Here are my annual predictions for what I think book blogging will look like in 2021, touching on what I think will be new(ish) in what bloggers are reading and what they are reading.
E-books aren’t new, obviously, and book bloggers have been reading and featuring and even photographing them for years, but I think e-books might be a bit more prominent as the COVID-19 pandemic continues. Libraries may not be open or may have limited options for borrowing physical books, and people might be avoiding going in-person to libraries or bookstores. Budgeting might also be a priority for those who are unemployed or have received reduced pay. Buying e-books or borrowing them from the library can save readers money and help them stay at home.
More Book Bloggers Trying to Monetize
I touched on monetization in my 2018 predictions but not in my 2020 ones because this is a topic that comes up with book bloggers fairly often, and then it seems as if most don’t actually move towards monetization (which is fine; I certainly haven’t!). I do think the conversation was a bit more serious towards the end of 2020, and I saw bloggers discussing how they planned to make a bit of money and how they were putting together media kits, so perhaps 2021 is finally the year more book bloggers get some cash!
More Book Bloggers on Pinterest
I had this in my 2020 post, as well, and I do think book blogger activity on Pinterest picked up last year, but I also continued to see book bloggers ask about the platform, how to use it, whether it’s worth using, etc., so I think we’ll see even more bloggers join this year. (For what it’s worth, I recommend it! You can read how I increased our blog traffic by using Pinterest here.)
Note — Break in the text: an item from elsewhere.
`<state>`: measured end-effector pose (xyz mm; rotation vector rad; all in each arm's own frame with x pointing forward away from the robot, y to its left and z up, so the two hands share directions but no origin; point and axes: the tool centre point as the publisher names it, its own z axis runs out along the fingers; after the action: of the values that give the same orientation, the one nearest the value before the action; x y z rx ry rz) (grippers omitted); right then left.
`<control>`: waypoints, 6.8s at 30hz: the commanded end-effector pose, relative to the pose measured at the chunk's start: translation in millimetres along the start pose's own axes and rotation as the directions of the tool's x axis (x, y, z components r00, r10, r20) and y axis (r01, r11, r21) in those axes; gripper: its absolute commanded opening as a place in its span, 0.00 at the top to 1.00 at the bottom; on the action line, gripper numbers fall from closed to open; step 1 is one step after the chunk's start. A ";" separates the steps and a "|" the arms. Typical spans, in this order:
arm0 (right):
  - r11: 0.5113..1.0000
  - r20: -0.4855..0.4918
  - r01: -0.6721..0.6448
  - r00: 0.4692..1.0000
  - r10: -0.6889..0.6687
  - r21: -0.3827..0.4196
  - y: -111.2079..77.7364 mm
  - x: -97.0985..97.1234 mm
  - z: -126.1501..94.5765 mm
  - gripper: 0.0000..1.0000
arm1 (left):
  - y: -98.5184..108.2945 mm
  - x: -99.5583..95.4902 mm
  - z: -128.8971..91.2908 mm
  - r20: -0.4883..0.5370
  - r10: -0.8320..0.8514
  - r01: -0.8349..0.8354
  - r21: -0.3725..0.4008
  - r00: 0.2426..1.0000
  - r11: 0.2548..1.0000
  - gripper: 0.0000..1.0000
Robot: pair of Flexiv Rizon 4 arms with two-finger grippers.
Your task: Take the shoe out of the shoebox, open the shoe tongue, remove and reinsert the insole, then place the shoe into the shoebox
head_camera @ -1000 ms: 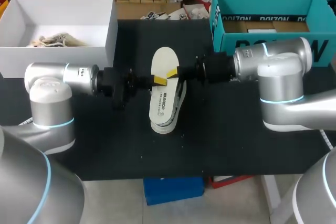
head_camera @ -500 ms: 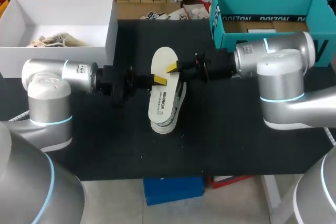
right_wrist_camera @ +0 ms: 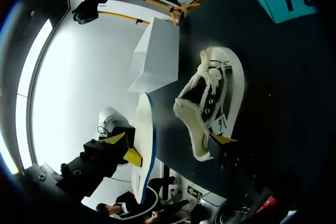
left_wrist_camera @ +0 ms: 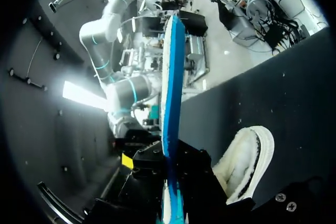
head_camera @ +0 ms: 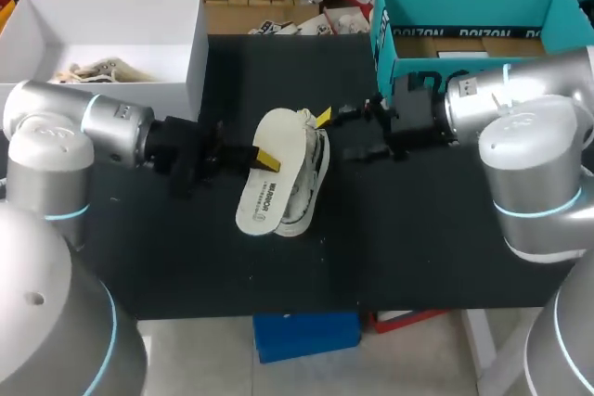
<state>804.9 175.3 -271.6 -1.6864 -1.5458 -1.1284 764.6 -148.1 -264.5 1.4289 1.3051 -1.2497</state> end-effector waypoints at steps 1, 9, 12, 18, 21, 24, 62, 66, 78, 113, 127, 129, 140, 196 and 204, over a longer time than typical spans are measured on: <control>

Awards Get More Contentious
Awards of all kinds have received criticism in the past couple years. People are perpetually frustrated that the Goodreads Choice Awards let readers vote for books that haven’t even been released, for instance. Readers have also noted that the GRC Awards are focused on popularity (ratings and reviews), which may or may not correlate with book quality. Informal blogger-run awards to recognize bloggers have received backlash for seeming too cliquey. And in November 2020, Epic Reads tweeted they’d received feedback their Book Nerd of the Year category did not have diverse nominees, and they hope to fix that in the future. I don’t know exactly what this means for awards in the future. Will they change to address feedback? Will some be canceled? Only time will tell, but I do predict that, whatever happens, we’ll all have something to discuss.
More Bloggers Attend – And Post About – Online Bookish Events
Obviously a lot of bookish events and conferences went virtual in 2020 due to the COVID-19 pandemic, and that trend will continue at least through the first half of 2021, before a vaccine can be widely distributed. ReedPop announced, however, that BookExpo and BookCon as we know them will be canceled entirely, forever, and that whatever replaces them will include a hybrid of in-person and virtual events, to better serve people who can never make it to in-person conferences. Likely other event organizers will continue to offer virtual options even when in-person meetings are possible. But will bloggers post about them? I didn’t see a lot of posts about attending virtual BookCon or a virtual author event, the way I’d normally see posts from people who went to in-person ones, but maybe 2021 is the year we start writing about our virtual experiences, as well.
What trends do you think we’ll see in book blogging in 2021?